Quand une inondation se déverse dans un complexe linguistique

Le 29 mai 1996. À Timmins, la rivière Mattagami débordait sous l’effet des crues du printemps. De nombreuses demeures étaient inondées. La nouvelle était assez grosse pour attirer les grands journaux, même du Québec.


Les inondations à Timmins ont mérité que pour une rare fois, le journal la Presse de Montréal envoie un journaliste dans le Nord ontarien et y consacre une pleine page. C’est bienvenu. Sauf qu’après avoir donné les faits sur la crue de la rivière, le reportage se dilue dans d’autres eaux. Le journaliste constate qu’il y a des francophones à Timmins et que leurs conversations passent spontanément du français à l’anglais. Il observe que francophones et anglophones s’entraident dans la catastrophe sans trébucher sur leurs langues. Et ainsi de suite jusqu’à la toute dernière phrase de l’article, qui rapporte le cri du cœur d’un sinistré : « Ça c’est ma propriété, pis j’t’assez proud de ça. Oh my God ! »

Bon, un journaliste a perdu le fil de sa nouvelle. Il n’y a pas encore de quoi faire un plat. Mais le rédacteur du gros titre, lui – qui n’est probablement pas le journaliste lui-même – a vu dans cette remarque-là la phrase clef de l’article. Donc quel est le gros titre en gros caractères de cette grosse nouvelle ? Eh, oui : « C’est ma propriété et j’t’assez proud de ça », en caractères trop gros et gras pour qu’on puisse les manquer.

C’est vrai que c’est le genre de « franglais » qu’on entend parfois en Ontario. C’est vrai que ça peut laisser une drôle d’impression. Mais comment se peut-il que dans toute cette catastrophe naturelle, c’est ce détail-là qui vole la vedette ? Si j’allais faire un reportage sur un des grands festivals touristiques de Montréal et que je l’intitulais, en gros caractères, « Des mendiants dans toutes les rues », même si c’est tristement vrai, n’est-ce pas que j’aurais l’air tendancieux ? Voilà pourtant où en sont ces journalistes québécois qui n’ont pas pu parler d’une inondation sans la déverser dans leur complexe linguistique. Et nous revoilà, pour la combientième fois, victimes de cette attitude si agaçante que tant de journalistes québécois avant celui-ci ont manifestée. Quand par un gros hasard ils sont amenés à parler de nous, c’est uniquement pour finir par dire, peu importe le prétexte, que hors le Québec, tout finit par l’assimilation. Même les inondations. Mais jamais n’est-il question pour eux de lever le petit doigt contre ça. Car nous ne sommes pas du bon pays.

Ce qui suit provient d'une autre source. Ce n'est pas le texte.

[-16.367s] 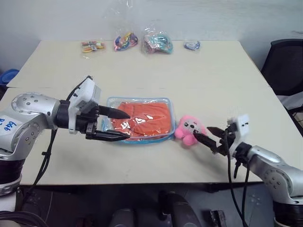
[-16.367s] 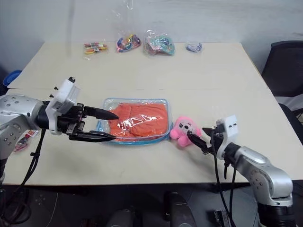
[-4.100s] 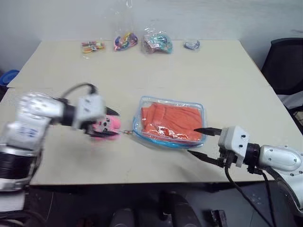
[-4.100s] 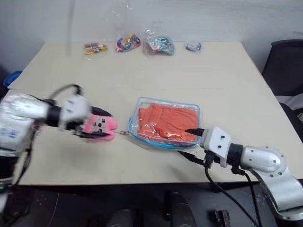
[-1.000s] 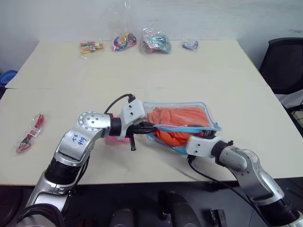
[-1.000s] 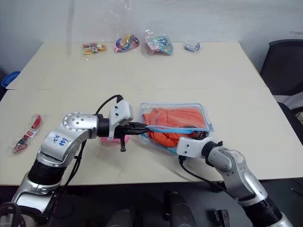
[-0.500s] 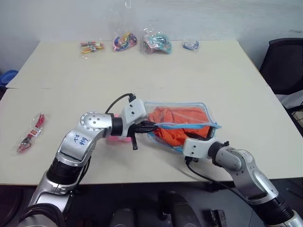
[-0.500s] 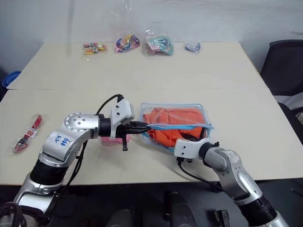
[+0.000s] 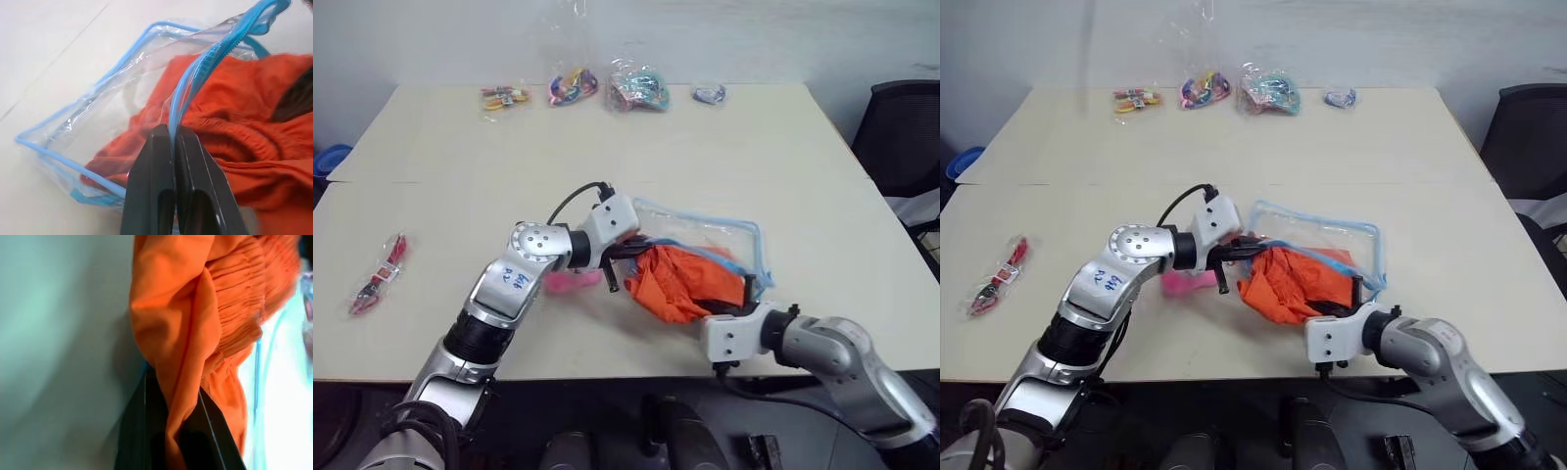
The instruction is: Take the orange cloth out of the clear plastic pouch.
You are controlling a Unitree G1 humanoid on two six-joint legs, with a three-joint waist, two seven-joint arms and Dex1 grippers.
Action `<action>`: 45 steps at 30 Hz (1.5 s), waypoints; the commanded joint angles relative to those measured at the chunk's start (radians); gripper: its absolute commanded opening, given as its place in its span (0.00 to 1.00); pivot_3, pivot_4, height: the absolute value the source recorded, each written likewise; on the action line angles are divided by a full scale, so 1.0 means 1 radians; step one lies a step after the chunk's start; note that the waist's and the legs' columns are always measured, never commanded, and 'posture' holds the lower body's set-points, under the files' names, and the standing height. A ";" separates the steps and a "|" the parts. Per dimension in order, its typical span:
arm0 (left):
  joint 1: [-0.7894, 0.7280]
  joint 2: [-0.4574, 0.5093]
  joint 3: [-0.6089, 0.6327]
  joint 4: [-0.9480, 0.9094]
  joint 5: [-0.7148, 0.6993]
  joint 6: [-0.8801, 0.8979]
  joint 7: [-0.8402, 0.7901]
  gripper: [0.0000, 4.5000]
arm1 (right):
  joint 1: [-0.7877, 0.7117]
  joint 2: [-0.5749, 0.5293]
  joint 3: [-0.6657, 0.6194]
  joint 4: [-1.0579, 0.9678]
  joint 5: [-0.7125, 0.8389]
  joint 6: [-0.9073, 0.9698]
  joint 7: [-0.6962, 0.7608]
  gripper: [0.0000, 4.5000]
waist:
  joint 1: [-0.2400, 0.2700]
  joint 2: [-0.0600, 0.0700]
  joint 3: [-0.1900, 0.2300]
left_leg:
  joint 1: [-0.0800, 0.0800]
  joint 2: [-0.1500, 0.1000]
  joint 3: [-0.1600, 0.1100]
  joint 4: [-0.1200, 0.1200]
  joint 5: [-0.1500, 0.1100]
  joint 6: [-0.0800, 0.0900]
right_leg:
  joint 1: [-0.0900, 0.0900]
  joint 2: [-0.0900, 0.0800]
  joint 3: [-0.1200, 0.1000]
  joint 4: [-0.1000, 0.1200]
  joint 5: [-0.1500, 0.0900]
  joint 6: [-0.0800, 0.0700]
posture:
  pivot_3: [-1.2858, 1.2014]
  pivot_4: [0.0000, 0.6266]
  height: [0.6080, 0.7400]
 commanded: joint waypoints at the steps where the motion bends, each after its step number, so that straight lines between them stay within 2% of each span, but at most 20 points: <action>1: 0.002 0.033 -0.031 0.062 0.098 -0.116 0.021 0.00 | 0.038 -0.038 -0.161 -0.162 0.189 0.053 0.084 0.02 | 0.000 0.000 0.000 | 0.000 0.000 0.000 0.000 0.000 0.000 | 0.000 0.000 0.000 0.000 0.000 0.000 | 0.52 0.24 1.00; 6: -0.001 0.041 -0.047 0.155 0.186 -0.220 0.054 0.00 | 0.051 -0.074 -0.413 -0.308 0.552 0.344 0.186 0.02 | 0.001 0.000 0.000 | 0.000 0.001 -0.002 0.000 0.000 0.000 | 0.000 -0.001 -0.001 0.000 0.000 0.000 | 0.52 0.24 1.00; 10: 0.001 0.066 -0.027 0.189 0.215 -0.270 0.035 0.00 | -0.066 -0.127 -0.577 -0.223 0.750 0.481 0.196 0.02 | 0.000 0.000 0.000 | 0.001 0.002 -0.004 0.000 -0.001 0.001 | 0.002 -0.001 -0.001 0.000 0.000 0.000 | 0.52 0.24 1.00; 13: 0.014 0.101 0.013 0.192 0.192 -0.283 -0.002 0.13 | -0.222 -0.179 -0.611 -0.055 0.781 0.490 0.174 0.00 | -0.003 0.000 0.000 | 0.002 0.001 -0.006 0.000 -0.001 0.002 | 0.003 -0.001 -0.001 0.000 0.000 0.000 | 0.52 0.24 1.00; 14: 0.023 0.115 0.020 0.184 0.186 -0.291 -0.018 0.22 | -0.275 -0.192 -0.602 0.008 0.763 0.469 0.159 0.00 | -0.002 0.000 0.000 | 0.002 0.001 -0.006 0.000 -0.001 0.003 | 0.003 0.000 -0.001 0.000 0.000 0.000 | 0.52 0.24 1.00; 19: 0.056 0.145 0.067 0.107 0.141 -0.238 -0.077 0.52 | -0.454 -0.238 -0.495 0.309 0.594 0.343 0.066 0.00 | -0.001 0.000 0.000 | 0.002 0.001 -0.006 -0.002 -0.001 0.003 | 0.002 0.000 0.000 -0.001 0.000 -0.001 | 0.52 0.24 1.00; 21: 0.068 0.135 0.113 0.053 0.055 -0.168 -0.126 0.64 | -0.467 -0.220 -0.477 0.409 0.558 0.324 0.026 0.00 | 0.001 0.000 0.000 | 0.001 0.001 -0.005 -0.002 -0.001 0.003 | 0.001 -0.001 0.000 -0.001 0.000 -0.001 | 0.52 0.24 1.00; 23: 0.064 0.120 0.173 -0.004 -0.055 -0.072 -0.169 0.78 | -0.390 -0.220 -0.441 0.511 0.457 0.211 -0.008 0.00 | 0.006 0.000 0.000 | 0.000 0.001 -0.005 -0.001 -0.001 0.003 | -0.001 -0.002 -0.001 -0.001 0.000 0.000 | 0.52 0.24 1.00; 27: 0.020 0.139 0.305 -0.104 -0.291 0.096 -0.270 0.78 | -0.164 -0.223 -0.329 0.722 0.224 -0.125 -0.104 0.00 | 0.018 0.000 0.000 | -0.004 0.001 -0.005 0.002 -0.001 0.003 | -0.005 -0.002 -0.002 0.000 0.001 0.001 | 0.52 0.24 1.00; 29: -0.010 0.159 0.354 -0.116 -0.368 0.160 -0.293 0.78 | -0.109 -0.252 -0.271 0.805 0.117 -0.271 -0.166 0.00 | 0.015 0.001 0.000 | -0.004 0.001 -0.005 0.002 -0.001 0.003 | -0.006 -0.003 -0.002 0.000 0.001 0.001 | 0.52 0.24 1.00; 31: -0.052 0.191 0.401 -0.097 -0.429 0.222 -0.308 0.78 | -0.086 -0.255 -0.248 0.868 0.079 -0.313 -0.201 0.00 | 0.002 0.003 0.001 | -0.003 0.000 -0.004 0.003 -0.001 0.003 | -0.005 -0.004 0.000 0.001 0.001 0.001 | 0.52 0.24 1.00; 35: -0.079 0.247 0.401 -0.063 -0.419 0.190 -0.326 0.78 | -0.069 -0.299 -0.207 0.974 -0.013 -0.457 -0.265 0.00 | -0.017 0.005 0.000 | 0.002 0.000 -0.004 0.001 0.001 0.000 | 0.002 -0.002 0.002 0.001 0.000 0.001 | 0.52 0.24 1.00; 41: -0.059 0.270 0.383 -0.074 -0.435 0.165 -0.358 0.78 | -0.059 -0.377 -0.197 1.080 -0.086 -0.602 -0.335 0.00 | -0.027 0.005 0.000 | 0.004 0.001 -0.005 -0.002 0.002 -0.004 | 0.003 -0.001 0.002 0.000 0.000 0.000 | 0.52 0.24 1.00; 43: -0.050 0.285 0.379 -0.074 -0.432 0.151 -0.378 0.78 | -0.058 -0.401 -0.214 1.109 -0.075 -0.637 -0.339 0.00 | -0.027 0.005 0.000 | 0.004 0.001 -0.005 -0.002 0.002 -0.004 | 0.003 -0.001 0.002 0.000 0.000 0.000 | 0.52 0.24 1.00; 45: -0.047 0.298 0.379 -0.070 -0.434 0.141 -0.396 0.78 | -0.049 -0.392 -0.246 1.104 0.046 -0.647 -0.253 0.00 | -0.027 0.005 0.000 | 0.004 0.001 -0.005 -0.002 0.002 -0.004 | 0.003 -0.001 0.002 0.000 0.000 0.000 | 0.52 0.24 1.00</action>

Le Québec est bien loin d’imiter ce qui s’est passé en Allemagne, ce pays divisé par le rideau de fer et pourtant resté si solidaire qu’il est réuni aujourd’hui. Pendant la guerre froide, l’Allemagne de l’Ouest a trouvé toutes sortes de façons de commercer avec l’Allemagne de l’Est, de la soutenir économiquement, d’y injecter des fonds, d’entretenir des liens étroits, même si son voisin était en principe un pays souverain et hostile. Une entraide semblable s’est pourtant déjà vue entre Canadiens-Français, à une autre époque. Au tournant du siècle, de vieilles paroisses du Québec faisaient des collectes quand de jeunes paroisses françaises de l’Ontario connaissaient des malheurs. De nos jours, ce ne sont pas des idées pareilles mais des moqueries qui viennent à l’esprit des Québécois, même si c’est en Ontario que se joue en premier « leur » bataille pour la survie du français en Amérique.

Chers cousins Québécois, vous pourriez, si vous vouliez, être indépendantistes et en même temps soutenir vos cousins Canadiens-Français. Vous pourriez être souverainistes sans nous abandonner tout à fait, et surtout sans nous rabaisser à chaque occasion pour soulager votre mauvaise conscience. Mais vous semblez bien loin d’adopter une attitude aussi mature, confiante et conséquente. C’est pour ça que je vous le dis en grosses lettres majuscules : Oh ! mon dieu, je ne suis pas fier de vous.